Google Analytics 4 (GA4) became known to marketers everywhere when Google announced they’re turning off their existing platform in July 2023. Since then, GA4 migration lurks as a to-do item, but remains shrouded in mystery.
The July 2023 date is when the Universal Analytics (UA) platform will stop collecting new data. So why worry about it this summer? Migrating your analytics to GA4 soon will ensure you’ll have year-over-year comparison data when GA4 becomes your primary analytics platform.
If you’ve procrastinated, you’re not alone. Keep reading for motivation to migrate to GA4 now, even if it won’t be your main analytics tool for months to come.
1) GA4 is a complete makeover
Google has renamed and re-engineered its analytics software several times to keep up with the modern web. UA was released in 2012. The technology behind GA4 has been on the platform in beta since 2019, but the move takes the platform in a very different direction.
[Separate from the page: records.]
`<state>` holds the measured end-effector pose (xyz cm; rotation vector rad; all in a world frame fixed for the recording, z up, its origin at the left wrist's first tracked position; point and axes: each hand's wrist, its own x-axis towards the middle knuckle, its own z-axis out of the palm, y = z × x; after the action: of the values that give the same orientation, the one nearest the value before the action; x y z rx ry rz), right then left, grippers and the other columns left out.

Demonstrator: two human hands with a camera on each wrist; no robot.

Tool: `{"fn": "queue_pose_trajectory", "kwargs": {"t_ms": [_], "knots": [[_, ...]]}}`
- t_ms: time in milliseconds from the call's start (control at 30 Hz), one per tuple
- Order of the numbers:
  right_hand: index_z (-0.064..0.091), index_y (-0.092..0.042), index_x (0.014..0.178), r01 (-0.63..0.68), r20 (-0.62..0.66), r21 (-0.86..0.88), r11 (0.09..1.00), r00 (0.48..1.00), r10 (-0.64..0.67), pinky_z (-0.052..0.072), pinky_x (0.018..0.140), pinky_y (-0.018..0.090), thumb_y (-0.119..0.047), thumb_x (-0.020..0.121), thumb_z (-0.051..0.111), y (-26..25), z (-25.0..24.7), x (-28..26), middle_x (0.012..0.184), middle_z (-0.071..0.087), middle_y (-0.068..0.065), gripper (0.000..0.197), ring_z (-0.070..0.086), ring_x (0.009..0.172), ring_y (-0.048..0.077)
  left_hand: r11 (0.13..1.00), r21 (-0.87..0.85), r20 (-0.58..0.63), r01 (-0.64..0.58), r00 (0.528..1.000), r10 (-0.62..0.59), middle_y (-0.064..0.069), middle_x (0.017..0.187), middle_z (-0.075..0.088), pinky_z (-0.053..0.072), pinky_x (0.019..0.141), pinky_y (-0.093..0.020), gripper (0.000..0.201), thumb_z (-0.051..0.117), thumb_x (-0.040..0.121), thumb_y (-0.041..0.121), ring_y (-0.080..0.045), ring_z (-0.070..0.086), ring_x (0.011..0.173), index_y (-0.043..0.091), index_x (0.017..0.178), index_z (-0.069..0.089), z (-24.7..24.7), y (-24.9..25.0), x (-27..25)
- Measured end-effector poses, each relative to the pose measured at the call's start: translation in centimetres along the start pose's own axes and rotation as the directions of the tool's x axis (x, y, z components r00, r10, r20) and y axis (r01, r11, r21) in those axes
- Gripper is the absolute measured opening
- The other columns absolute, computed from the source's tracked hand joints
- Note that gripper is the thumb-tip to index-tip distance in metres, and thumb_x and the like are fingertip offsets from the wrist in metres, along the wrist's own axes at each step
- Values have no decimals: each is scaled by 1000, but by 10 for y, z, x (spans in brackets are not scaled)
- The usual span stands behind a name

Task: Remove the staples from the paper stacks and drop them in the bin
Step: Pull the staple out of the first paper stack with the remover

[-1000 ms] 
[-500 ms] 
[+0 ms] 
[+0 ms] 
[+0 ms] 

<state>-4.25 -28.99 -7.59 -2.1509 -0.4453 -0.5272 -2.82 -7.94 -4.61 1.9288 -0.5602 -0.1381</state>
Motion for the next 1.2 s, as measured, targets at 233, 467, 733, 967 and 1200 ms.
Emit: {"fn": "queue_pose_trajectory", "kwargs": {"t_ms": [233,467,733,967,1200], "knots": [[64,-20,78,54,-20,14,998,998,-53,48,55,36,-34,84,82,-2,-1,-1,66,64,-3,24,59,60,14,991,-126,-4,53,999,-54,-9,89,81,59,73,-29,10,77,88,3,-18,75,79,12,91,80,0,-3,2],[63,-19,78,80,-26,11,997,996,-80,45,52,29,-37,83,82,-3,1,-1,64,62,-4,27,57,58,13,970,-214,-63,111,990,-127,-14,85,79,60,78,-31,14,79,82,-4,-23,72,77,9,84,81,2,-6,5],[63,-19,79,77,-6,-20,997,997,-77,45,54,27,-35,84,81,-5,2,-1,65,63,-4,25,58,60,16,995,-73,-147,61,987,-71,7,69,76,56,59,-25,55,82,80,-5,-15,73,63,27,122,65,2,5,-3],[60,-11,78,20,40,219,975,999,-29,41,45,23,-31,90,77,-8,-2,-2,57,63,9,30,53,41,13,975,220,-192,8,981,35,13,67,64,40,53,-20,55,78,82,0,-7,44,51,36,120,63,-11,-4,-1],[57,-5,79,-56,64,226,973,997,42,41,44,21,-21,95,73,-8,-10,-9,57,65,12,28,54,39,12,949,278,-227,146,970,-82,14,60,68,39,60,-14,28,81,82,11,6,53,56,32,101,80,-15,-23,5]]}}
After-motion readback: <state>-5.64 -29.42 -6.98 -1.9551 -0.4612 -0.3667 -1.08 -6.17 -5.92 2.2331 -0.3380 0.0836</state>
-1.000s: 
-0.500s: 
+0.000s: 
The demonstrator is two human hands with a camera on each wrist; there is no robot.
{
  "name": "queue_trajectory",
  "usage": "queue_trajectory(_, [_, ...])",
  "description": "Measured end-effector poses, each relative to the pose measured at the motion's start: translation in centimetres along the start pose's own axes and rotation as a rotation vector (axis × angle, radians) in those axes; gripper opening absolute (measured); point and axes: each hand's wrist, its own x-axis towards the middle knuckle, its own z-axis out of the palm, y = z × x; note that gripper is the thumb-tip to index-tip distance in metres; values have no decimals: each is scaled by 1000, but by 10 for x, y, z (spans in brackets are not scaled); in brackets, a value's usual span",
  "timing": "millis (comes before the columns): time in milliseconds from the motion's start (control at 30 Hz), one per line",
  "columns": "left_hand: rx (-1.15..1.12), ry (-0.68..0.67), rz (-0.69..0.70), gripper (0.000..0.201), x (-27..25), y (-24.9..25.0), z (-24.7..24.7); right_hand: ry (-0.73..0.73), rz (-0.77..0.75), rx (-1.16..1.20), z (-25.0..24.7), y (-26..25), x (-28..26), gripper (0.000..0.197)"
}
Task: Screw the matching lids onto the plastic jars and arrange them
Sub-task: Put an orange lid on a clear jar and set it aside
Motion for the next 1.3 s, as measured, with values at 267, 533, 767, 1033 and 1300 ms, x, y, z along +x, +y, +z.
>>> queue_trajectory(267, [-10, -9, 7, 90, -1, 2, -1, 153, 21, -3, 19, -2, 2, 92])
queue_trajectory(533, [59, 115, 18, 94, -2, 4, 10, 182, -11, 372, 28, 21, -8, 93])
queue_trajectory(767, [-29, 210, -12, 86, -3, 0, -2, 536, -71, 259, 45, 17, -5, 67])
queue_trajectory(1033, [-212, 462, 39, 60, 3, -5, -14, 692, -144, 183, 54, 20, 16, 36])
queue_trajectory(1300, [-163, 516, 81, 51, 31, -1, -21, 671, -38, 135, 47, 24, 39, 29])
…this upgrade is so different, this vehicle is not even on the road anymore. It is a helicopter, and we all need to learn how to fly one!Jill Quick, The Coloring In Department
Two major shifts in the web ecosystem drove the decision to move GA4 to the forefront. The first is the move away from static websites toward single-page and mobile applications. The second is the increasing demand for user privacy. GA4 uses event-driven data and data modeling to overcome these challenges.
The concept of collecting data based on events like clicking, scrolling, and filling out forms isn’t new. App analysts have been using this method for years since their products don’t count pageviews as the primary metric. GA4 applies the concept to both websites and apps.
Ad blockers and device settings make analytics data based on browser cookies imperfect. GA4 separates high-quality first-party data collected with user consent from all other data. Then it uses it to identify trends and repair problems with the lower-quality data.
2) Serious tools to better understand and reach site visitors
Real data nerds will love the level of detail available for analysis after GA4 migration. Exploration reports (before now only for GA360 subscribers) are now available to everyone. These make it easier to dig into data, analyze users, create custom conversion funnels, and segment audiences.
GA4 replaces “bounces” with “engaged sessions”. Analysts know bounce rate has never been very helpful, especially for blog posts. Readers arrive and then bounce, a common activity for a blog post. We’ve always known that doesn’t mean the content wasn’t useful or didn’t fulfill its purpose.
GA4’s “Engaged Session” measures events on the page (scrolling and having a page active for a specified time) as well as clicks to more pages. The new method should paint a better picture for marketers of how people engage with their content on the web.
3) To compare data, you need data
Of course, you don’t have to switch to GA4. If you don’t, you’ll have to ask yourself what tool you’ll be using to measure your digital marketing efforts.
Any year-over-year analysis with the platform’s new tools and methods requires a year’s worth of data. The sooner your team sets up its GA4 property, the sooner you’ll have comparison data waiting on the other side of your GA4 migration.
Since the base data is different in UA and GA4, any comparison of activity between them won’t be of much value. Installing GA4 on your site and setting up engagement events and conversion events now is critical to track your efforts going forward.
Switching from Classic to Universal Analytics was pretty painless since the underlying measurements were similar. Migrating to GA4, on the other hand, will take some effort to configure, install, and understand. Starting now gives you time to make the change, get familiar, integrate GA4 into your reporting and analysis, and not lose momentum.